Friday, April 25, 1997
1. NIF REVIEW: WHAT'S NEW COVERAGE WAS MISLEADING AND UNFAIR.
WN reported that a federal judge had issued an injunction on
March 3 prohibiting DOE from utilizing the report of the NRC
Committee for the Review of the Inertial Confinement Fusion
Program (WN 14 Mar 97).
Misinterpreting information from the
Natural Resources Defense Council, WN characterized the panel as
"packed" and reported that "12 of the 16 have financial ties to
Livermore." In fact, as stated in the preface to the Committee's
report, "All committee member are recognized as leaders in their
respective fields of expertise. Several have served on previous
committees that have examined ICF, and several [5 of the 16] have
consulted for Lawrence Livermore National Laboratory in various
areas.
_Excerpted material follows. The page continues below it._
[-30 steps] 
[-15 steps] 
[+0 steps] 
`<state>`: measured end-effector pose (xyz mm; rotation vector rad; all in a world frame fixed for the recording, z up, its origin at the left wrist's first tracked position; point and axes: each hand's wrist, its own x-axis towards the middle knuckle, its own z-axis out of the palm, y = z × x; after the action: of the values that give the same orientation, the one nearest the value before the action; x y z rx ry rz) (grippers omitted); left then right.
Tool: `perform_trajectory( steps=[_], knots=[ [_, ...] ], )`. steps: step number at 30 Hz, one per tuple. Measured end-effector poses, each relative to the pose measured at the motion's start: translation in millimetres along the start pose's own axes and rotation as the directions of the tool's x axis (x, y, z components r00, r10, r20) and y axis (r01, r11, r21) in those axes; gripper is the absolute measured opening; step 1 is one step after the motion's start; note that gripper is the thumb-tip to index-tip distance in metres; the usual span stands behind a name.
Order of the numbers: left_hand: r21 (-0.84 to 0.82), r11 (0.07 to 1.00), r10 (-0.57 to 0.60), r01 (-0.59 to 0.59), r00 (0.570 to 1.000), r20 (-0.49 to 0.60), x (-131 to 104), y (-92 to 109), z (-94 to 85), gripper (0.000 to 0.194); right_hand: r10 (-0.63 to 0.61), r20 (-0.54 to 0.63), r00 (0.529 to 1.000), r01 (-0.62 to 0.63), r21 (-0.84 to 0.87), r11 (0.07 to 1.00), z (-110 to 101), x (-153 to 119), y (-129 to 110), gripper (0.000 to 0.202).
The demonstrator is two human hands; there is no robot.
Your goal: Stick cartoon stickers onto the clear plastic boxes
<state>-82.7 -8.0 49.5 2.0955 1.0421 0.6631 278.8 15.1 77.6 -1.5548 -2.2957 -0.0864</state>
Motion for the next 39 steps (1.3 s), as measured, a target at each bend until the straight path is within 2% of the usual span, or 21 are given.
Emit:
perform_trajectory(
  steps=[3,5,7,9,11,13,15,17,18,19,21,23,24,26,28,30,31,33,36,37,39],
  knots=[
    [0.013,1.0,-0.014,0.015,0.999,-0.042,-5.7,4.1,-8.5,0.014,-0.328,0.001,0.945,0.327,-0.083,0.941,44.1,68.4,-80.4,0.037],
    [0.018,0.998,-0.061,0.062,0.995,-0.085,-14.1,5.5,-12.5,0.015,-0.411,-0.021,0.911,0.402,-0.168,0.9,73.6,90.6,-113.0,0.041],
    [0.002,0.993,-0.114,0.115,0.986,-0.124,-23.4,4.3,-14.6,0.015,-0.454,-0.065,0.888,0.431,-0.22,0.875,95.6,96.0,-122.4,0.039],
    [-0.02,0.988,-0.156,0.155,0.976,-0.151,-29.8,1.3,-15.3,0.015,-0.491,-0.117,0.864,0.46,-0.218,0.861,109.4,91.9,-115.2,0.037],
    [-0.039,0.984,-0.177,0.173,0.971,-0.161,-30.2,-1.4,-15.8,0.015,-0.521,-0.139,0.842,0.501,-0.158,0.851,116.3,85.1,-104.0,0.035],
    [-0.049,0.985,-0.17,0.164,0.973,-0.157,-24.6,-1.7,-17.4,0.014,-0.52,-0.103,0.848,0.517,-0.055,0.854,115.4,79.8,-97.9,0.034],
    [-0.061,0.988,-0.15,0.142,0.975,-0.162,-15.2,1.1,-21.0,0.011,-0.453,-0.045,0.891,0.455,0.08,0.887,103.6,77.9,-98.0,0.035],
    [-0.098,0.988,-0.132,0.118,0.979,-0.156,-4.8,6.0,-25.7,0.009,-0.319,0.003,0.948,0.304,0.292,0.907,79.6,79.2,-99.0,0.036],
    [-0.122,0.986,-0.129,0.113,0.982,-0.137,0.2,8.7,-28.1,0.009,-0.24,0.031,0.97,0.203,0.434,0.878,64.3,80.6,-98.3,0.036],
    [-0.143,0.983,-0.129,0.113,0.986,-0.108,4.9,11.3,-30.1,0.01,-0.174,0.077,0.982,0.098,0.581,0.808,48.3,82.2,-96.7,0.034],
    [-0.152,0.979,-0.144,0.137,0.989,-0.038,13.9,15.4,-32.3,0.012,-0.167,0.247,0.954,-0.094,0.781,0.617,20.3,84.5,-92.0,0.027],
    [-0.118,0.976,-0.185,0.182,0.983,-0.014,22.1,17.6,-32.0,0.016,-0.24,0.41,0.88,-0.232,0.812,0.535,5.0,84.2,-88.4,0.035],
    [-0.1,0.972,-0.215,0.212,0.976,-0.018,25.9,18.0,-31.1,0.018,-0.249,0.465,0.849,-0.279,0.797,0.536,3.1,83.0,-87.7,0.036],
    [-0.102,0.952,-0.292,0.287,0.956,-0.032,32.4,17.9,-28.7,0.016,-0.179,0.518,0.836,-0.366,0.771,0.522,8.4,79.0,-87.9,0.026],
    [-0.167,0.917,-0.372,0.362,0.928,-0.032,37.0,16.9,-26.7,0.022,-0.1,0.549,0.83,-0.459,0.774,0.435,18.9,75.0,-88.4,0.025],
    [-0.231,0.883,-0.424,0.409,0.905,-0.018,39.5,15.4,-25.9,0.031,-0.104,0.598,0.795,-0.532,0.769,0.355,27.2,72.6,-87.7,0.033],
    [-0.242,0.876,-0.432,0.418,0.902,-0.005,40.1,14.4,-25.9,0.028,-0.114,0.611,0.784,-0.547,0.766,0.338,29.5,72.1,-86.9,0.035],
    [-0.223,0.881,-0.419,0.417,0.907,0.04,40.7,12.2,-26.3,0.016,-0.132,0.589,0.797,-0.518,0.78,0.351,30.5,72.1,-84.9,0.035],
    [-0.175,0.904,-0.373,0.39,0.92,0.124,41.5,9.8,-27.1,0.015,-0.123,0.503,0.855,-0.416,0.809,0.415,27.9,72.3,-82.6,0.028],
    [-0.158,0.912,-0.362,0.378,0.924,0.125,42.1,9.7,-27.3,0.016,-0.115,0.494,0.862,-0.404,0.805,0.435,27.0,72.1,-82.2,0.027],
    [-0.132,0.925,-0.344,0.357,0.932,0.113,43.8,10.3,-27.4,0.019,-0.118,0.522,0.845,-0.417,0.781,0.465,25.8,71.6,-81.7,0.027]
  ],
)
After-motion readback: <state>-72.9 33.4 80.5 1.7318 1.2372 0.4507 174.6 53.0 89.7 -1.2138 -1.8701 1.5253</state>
Slightly less than half the members have no prior exposure
to ICF and NIF." Nevertheless, the legal status of the report
remains murky. The key decision involved a complaint by an
animal-rights group about an entirely different NRC committee: a
three-judge panel ruled on January 10 that the Federal Advisory
Committee Act can apply to NRC panels, a decision the NRC has
appealed. The January decision was cited in the ICF case.
Although the ICF report is now published (it's available at
http://www.nas.edu/cpsma/icf.htm), DOE is still enjoined from
using it as justification for starting construction on NIF.
2. FY 98 BUDGET: BIPARTISAN SUPPORT FOR SCIENCE IN THE HOUSE.
Yesterday, authorization bills for NASA, NIST and NSF (WN 18 Apr
97) passed the full House by a wide margin. As a measure of the
mood of Congress, this was good news. However, it's not clear
where the bills are headed now. The Senate in recent years has
not bothered to pass authorization bills, thus giving enormous
power to the appropriations committees. In that case, the House
bills are reduced to the status of advice to the appropriators.
3. MIR: FINDING NEW WAYS TO MAKE LOW-EARTH ORBIT EXCITING.
week the crew is sniffing ethylene glycol. A couple of liters
has leaked from the cooling system of one of the modules. That
raised the temperature of the module to 86 F, which caused the
carbon dioxide scrubber to overheat. Then the primary oxygen
generator failed. The back-up oxygen system started a fire,
filling the station with thick smoke. When Atlantis travels to
Mir next month to rotate astronauts, it will deliver a spare
oxygen generator. NASA is thinking of adding a seat on Atlantis
in case replacement astronaut Michael Foale, who is supposed to
replace Jerry Linenger, decides he doesn't want to stay.
4. INTELLECTUAL PROPERTY: PENROSE OBJECTS TO BEING A ROLL MODEL.
In 1974, physicist Roger Penrose invented his arrowed rhombic
tiles that fill up space aperiodically. Now, according to The
Economist, Sir Roger is suing Kimberly Clark, maker of Kleenex
toilet paper, for embossing its rolls with Penrose tiles.